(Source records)
# # # #

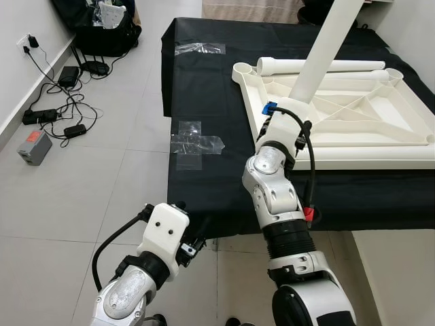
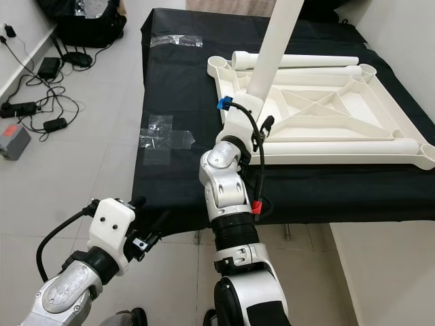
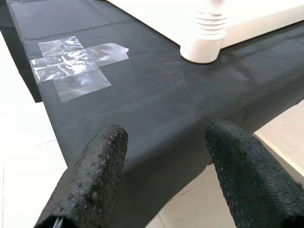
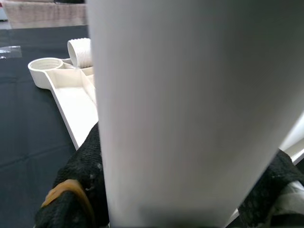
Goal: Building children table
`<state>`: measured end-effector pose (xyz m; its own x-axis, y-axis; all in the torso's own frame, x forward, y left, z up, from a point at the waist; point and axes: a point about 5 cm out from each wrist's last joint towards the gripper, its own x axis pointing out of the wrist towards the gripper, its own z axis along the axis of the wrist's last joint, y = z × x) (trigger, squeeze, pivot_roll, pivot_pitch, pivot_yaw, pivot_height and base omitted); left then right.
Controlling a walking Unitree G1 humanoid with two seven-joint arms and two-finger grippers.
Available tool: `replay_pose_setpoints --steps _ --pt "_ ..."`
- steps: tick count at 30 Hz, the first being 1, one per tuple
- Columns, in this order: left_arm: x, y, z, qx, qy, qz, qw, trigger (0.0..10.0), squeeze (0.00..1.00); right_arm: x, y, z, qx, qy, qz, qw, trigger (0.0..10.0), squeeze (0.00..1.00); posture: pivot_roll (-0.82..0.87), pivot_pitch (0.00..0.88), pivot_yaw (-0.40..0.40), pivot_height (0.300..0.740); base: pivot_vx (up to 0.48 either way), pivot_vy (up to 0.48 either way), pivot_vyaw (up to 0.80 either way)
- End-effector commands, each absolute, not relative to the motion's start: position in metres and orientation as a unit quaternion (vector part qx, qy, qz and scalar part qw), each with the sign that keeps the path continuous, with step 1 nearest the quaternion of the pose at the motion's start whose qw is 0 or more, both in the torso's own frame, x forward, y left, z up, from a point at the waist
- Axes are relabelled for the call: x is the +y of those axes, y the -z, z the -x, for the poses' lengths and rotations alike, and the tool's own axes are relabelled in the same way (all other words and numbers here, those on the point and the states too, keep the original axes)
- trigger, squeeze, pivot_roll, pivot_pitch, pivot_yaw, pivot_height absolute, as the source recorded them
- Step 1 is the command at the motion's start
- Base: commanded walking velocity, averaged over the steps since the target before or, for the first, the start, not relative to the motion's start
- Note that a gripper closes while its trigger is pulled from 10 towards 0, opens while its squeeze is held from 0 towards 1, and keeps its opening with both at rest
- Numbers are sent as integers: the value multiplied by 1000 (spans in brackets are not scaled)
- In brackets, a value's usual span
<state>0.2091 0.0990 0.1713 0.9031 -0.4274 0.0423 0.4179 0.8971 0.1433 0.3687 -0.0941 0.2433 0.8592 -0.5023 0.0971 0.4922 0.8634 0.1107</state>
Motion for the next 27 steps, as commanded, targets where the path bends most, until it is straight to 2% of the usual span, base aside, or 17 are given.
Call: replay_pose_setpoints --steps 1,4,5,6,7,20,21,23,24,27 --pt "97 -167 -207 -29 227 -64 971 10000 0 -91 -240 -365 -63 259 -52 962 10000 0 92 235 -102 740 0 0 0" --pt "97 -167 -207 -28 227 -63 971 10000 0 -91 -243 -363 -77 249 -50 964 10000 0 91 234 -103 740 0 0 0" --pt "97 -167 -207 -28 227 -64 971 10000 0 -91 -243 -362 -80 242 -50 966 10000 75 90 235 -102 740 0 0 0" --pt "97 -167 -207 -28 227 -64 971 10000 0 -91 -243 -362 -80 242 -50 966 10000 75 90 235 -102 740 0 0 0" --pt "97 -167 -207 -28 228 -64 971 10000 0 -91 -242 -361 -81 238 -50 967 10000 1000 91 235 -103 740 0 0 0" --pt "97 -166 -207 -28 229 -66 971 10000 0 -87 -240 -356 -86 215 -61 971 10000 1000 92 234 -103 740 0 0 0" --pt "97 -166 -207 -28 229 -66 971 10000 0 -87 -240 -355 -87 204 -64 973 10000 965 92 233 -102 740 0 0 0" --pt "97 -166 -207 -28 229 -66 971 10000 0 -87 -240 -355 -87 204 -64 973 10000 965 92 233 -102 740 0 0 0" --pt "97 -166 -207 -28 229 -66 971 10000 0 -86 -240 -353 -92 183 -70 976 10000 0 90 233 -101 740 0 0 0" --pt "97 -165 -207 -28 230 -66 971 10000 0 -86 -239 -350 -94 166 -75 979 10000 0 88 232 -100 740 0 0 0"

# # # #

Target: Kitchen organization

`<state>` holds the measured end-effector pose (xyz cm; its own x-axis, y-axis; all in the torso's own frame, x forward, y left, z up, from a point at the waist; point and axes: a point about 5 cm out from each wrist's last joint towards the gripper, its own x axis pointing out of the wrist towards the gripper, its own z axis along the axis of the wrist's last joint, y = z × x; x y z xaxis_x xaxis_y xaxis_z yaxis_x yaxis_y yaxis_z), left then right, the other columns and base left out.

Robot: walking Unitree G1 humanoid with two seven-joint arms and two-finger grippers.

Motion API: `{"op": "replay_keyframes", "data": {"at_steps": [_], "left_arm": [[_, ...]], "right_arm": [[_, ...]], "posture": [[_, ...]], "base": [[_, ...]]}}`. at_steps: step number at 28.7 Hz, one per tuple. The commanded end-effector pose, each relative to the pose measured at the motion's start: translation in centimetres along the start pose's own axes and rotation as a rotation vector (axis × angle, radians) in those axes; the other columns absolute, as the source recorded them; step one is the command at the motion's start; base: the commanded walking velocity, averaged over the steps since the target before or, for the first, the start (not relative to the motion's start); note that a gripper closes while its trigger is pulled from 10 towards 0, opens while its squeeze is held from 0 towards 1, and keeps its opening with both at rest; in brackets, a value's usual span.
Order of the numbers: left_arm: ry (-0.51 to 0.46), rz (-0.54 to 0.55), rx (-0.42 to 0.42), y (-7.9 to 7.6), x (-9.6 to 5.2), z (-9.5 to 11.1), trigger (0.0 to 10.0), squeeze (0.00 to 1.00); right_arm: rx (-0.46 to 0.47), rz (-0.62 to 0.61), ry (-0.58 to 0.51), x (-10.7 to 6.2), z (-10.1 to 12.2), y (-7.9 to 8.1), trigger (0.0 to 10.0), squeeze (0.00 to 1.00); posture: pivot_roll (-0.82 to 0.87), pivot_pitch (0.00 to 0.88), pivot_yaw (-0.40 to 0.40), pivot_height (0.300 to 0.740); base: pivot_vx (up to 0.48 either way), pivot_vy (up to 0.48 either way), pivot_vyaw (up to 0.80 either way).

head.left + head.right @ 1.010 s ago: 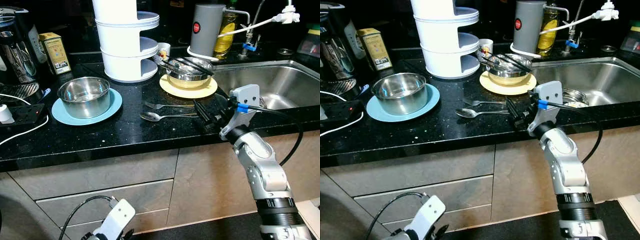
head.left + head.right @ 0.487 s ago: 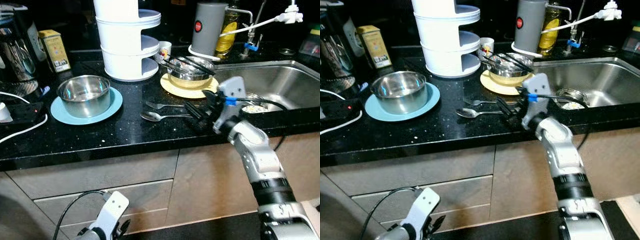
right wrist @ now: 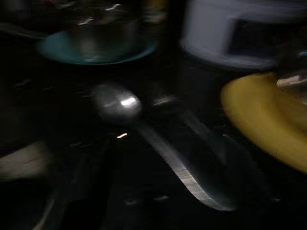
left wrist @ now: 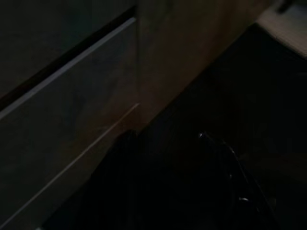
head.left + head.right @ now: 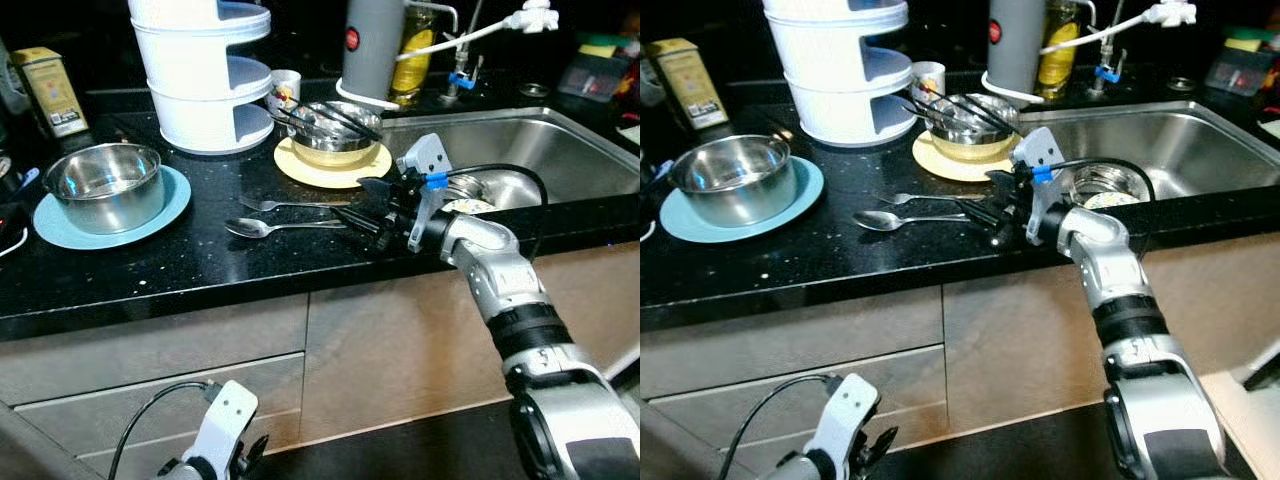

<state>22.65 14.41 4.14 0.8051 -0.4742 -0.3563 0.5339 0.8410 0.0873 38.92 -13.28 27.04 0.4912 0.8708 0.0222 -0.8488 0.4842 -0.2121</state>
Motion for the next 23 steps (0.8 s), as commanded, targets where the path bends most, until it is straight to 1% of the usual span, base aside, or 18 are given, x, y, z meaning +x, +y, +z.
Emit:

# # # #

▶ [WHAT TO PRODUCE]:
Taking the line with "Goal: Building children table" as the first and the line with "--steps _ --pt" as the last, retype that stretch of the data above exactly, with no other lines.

▶ [RESULT OF THE EXERCISE]:
Goal: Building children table
`<state>`: measured end-effector pose (xyz m; its own x-axis, y-axis; all in the torso's own frame, x forward, y left, z up, from a point at the waist; point and axes: a point about 5 cm out from each wrist's last joint towards the gripper, its own x axis pointing out of the wrist towards the gripper, its own z axis along the axis of the wrist's last joint, y = z × x) (trigger, squeeze, pivot_roll, pivot_pitch, pivot_yaw, pivot_height and base omitted); left then right.
Controlling a walking Unitree G1 humanoid with two seven-joint arms and two-finger grippers.
Available tool: `replay_pose_setpoints --steps _ --pt "_ ..."`

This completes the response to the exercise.